Does she have a Pony Tail?

More importantly can she understand the Matamata mangled diction?

Did you just misassume his gender?

I don't like the way this article genders Jamie.

Pretty "tone deaf" tbh.

Why do they bother with this crap when they know perfectly well that 90% of humans find this Uncanny Valley stuff creepy as hell and do not want to engage with it?

And this needs access to your camera for what reason exactly?

The solution likely does speech-to-text (probably via MS Azure text to speech API or similar Google or AWS equivalents) then searches a small database of questions and when one is matched it provides a pre-programmed answer. Bit disingenuous and superficial to compare to Siri/Alexa/GA - can't imagine there's actually any AI smarts in there really.

If I had to speculate, I'd suggest that it probably uses the camera to takes a picture of you and store that on your account for some reason. To which I'd ask, why? and further - privacy issue much? Will have to take a look at the T&Cs when I get the chance.

Can't imagine they're storing the video of the conversation, given that they're only storing the transcript (text) of the interaction - probably due to storage costs.

Still, they'll probably use it to justify axing a bunch of call center jobs citing AI... despite there being no AI in this use case at all. Would suggest people would still prefer to talk to a human, but increasingly for major corps/banks - that's considered too expensive.
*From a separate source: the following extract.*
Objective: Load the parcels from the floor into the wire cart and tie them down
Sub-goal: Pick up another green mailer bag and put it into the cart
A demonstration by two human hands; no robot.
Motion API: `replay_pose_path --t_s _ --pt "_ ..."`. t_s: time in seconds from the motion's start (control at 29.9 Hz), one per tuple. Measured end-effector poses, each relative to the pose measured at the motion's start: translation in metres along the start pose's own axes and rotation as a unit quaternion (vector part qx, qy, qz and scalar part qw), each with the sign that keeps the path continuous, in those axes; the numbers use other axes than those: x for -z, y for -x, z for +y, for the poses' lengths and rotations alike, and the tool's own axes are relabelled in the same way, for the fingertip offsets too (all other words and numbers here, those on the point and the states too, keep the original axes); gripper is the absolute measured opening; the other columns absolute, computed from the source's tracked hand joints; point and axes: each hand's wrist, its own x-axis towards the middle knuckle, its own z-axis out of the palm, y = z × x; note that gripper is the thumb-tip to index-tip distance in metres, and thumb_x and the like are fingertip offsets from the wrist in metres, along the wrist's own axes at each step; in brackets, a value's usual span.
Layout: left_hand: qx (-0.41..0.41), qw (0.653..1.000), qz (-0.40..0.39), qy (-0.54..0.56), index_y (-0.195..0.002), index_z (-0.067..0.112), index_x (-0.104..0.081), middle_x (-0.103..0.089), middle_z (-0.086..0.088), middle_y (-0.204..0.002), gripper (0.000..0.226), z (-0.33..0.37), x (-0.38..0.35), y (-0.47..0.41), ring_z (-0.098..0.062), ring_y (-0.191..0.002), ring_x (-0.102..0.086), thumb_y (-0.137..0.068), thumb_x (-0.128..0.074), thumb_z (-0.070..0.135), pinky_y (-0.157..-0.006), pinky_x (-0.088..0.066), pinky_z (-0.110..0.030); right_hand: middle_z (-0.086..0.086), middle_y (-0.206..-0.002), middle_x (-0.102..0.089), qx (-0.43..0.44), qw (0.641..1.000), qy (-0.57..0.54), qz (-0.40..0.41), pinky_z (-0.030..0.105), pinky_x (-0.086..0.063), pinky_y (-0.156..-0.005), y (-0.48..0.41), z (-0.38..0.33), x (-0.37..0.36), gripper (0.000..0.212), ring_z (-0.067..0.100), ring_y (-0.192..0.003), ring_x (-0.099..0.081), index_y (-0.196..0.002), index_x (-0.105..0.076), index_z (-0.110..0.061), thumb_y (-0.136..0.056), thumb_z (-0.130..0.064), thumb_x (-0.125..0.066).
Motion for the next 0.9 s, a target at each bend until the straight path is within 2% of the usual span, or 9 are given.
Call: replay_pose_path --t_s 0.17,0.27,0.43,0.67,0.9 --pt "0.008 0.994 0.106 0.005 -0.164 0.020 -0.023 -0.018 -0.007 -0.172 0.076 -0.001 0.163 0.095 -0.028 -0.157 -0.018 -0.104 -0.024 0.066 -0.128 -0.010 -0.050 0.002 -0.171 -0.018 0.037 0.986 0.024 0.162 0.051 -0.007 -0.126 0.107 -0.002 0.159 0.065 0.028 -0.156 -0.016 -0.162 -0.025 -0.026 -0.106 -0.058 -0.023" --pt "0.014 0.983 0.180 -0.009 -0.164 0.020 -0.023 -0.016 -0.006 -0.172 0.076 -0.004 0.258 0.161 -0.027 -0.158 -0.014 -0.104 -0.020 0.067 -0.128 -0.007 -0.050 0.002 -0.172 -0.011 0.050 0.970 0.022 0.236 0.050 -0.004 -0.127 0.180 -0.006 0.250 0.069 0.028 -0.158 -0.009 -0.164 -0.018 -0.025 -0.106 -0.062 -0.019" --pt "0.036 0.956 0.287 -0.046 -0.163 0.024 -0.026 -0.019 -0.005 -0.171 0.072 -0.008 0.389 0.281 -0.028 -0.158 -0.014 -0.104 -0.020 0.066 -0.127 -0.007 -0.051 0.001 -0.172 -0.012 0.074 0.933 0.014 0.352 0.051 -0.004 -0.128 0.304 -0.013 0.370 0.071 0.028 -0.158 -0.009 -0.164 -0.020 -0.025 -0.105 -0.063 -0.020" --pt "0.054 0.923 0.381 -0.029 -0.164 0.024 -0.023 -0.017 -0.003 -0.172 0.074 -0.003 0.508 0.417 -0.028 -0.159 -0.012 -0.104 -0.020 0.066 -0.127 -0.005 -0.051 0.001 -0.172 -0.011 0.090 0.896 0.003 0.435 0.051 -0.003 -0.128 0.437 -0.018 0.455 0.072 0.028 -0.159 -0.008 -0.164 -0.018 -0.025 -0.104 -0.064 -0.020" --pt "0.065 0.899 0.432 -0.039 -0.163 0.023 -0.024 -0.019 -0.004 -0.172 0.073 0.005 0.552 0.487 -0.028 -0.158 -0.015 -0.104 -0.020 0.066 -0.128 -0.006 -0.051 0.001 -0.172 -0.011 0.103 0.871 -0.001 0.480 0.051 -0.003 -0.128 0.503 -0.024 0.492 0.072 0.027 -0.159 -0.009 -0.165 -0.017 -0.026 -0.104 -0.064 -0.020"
Exactly Poly. They want access to your camera, but why? And they are going to collect transcripts but not going to store those as identifiable. Odd.
At this time the banks are keen to close branches, saying most money now flows on the internet. True enough but it's the wrong measure and they know it. The right measure is going to the bank and seeing the queues which are long long long. When on a rare occasion I go to the branch it's for something complex, and the interaction might take 15 or 30 minutes. Staff come free very slowly. Same for everybody else in the queue, so it's both long long long and slow slow slow.
But remember us suckers are there to pay them money and do still everything ourselves. It's our place.

Hi Jamie, I would like to withdrawal all my savings.
> I heard you say "I want a haircut" is this correct?
No I want my money Jamie.
> Haircut commencing...Please place your pony tail in the deposit hole.

The only way you deal with bankers, who are actually controlling your money, not thiers. Is to meet them in person.

Humanoid Jamie is a non union member, diligently follows instructions, never strikes over pay and conditions and spreads just enough fear amongst ANZ Call Centre humans, so they do the same.

File under "We're making more money than we know what to do with". No one asked for this and one can imagine dealing with this smiling, friendly computer will be akin to dealing with a particularly infuriating automated phone system. But hey, at least we're not talking about the fact ANZ just paid an $18m fine for criminal cartel offences.